0

Is it possible to add zip support in COPY INTO statements? It is still most popular compression with best results (in my tests) and widely adopted as default by many vendors.

Alex O
  • 1
  • 1

1 Answers1

0

it would probably not be too hard to add a very limited form of .zip support to MonetDB. However, the ZIP file format has many features that the currently supported formats don't have, and being able to take advantage of those would require more work.

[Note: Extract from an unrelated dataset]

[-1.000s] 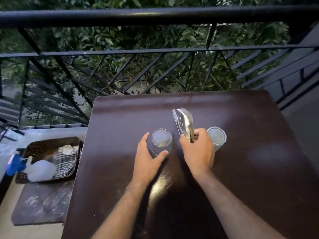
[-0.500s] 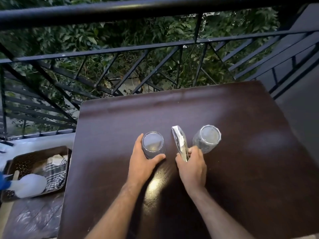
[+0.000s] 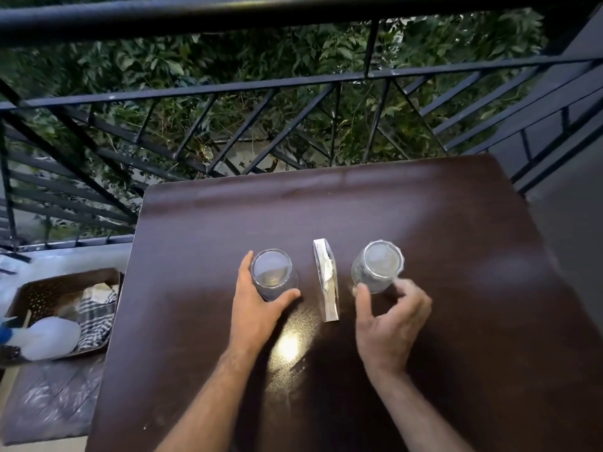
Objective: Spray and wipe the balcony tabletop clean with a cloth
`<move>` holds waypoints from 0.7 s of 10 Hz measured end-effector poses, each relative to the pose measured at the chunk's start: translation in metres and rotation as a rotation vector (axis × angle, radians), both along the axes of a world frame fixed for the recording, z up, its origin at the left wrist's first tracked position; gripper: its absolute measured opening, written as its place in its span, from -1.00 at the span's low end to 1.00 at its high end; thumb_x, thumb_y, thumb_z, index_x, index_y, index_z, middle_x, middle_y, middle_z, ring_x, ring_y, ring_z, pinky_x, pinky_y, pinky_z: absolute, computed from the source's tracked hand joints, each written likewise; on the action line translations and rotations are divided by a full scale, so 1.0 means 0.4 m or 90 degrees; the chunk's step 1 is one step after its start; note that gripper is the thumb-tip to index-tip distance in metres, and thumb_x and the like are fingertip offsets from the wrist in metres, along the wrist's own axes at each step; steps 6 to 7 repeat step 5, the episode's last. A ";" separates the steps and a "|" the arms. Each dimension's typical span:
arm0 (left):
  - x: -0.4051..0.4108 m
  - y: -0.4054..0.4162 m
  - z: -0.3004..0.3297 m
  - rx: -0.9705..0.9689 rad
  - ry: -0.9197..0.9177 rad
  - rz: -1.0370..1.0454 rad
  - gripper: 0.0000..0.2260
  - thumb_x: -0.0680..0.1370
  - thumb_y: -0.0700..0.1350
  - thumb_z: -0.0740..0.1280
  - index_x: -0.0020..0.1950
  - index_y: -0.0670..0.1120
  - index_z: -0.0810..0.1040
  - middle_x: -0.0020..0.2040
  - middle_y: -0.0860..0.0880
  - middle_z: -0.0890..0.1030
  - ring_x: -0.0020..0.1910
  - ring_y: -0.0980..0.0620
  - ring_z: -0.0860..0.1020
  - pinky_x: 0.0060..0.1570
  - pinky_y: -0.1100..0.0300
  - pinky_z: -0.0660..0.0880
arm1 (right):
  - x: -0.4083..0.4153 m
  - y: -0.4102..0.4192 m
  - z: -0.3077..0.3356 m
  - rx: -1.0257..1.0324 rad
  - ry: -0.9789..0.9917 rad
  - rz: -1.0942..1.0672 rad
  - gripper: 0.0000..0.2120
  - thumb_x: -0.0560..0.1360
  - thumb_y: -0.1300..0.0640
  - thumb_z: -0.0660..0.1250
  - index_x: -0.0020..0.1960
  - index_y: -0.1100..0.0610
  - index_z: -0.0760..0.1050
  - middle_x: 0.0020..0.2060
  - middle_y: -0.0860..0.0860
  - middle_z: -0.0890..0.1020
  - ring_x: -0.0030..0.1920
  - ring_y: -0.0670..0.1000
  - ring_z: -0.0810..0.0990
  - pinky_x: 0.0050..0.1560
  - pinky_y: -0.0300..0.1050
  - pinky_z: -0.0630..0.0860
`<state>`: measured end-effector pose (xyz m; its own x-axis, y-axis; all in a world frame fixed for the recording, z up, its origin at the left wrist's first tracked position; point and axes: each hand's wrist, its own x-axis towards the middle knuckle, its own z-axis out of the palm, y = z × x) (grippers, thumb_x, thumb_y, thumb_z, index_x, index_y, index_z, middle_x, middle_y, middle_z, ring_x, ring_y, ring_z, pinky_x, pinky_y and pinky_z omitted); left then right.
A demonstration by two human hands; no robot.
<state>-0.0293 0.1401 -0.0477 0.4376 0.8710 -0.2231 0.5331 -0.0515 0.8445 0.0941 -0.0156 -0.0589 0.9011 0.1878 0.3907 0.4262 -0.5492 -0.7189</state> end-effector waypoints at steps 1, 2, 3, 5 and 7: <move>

In particular, .zip files can contain multiple member files while the existing formats such as .gz, .lz4 and .xz always contain a single file. So, we would need to come up with a way to deal with .zip files that happen to hold multiple member files. For example,

  1. reject them, only allow single-member zip files, or
  2. always pick the first member. or
  3. always pick the last member, or
  4. add syntax to designate a specific member, for example ../path/to/archive.zip#member.csv.

Also, ZIP files can use many compression algorithms though in practice they typically use DEFLATE.

Do you think support for single-member DEFLATE-based .zip files would be sufficient for your use case? If so we'll consider adding it in a next release.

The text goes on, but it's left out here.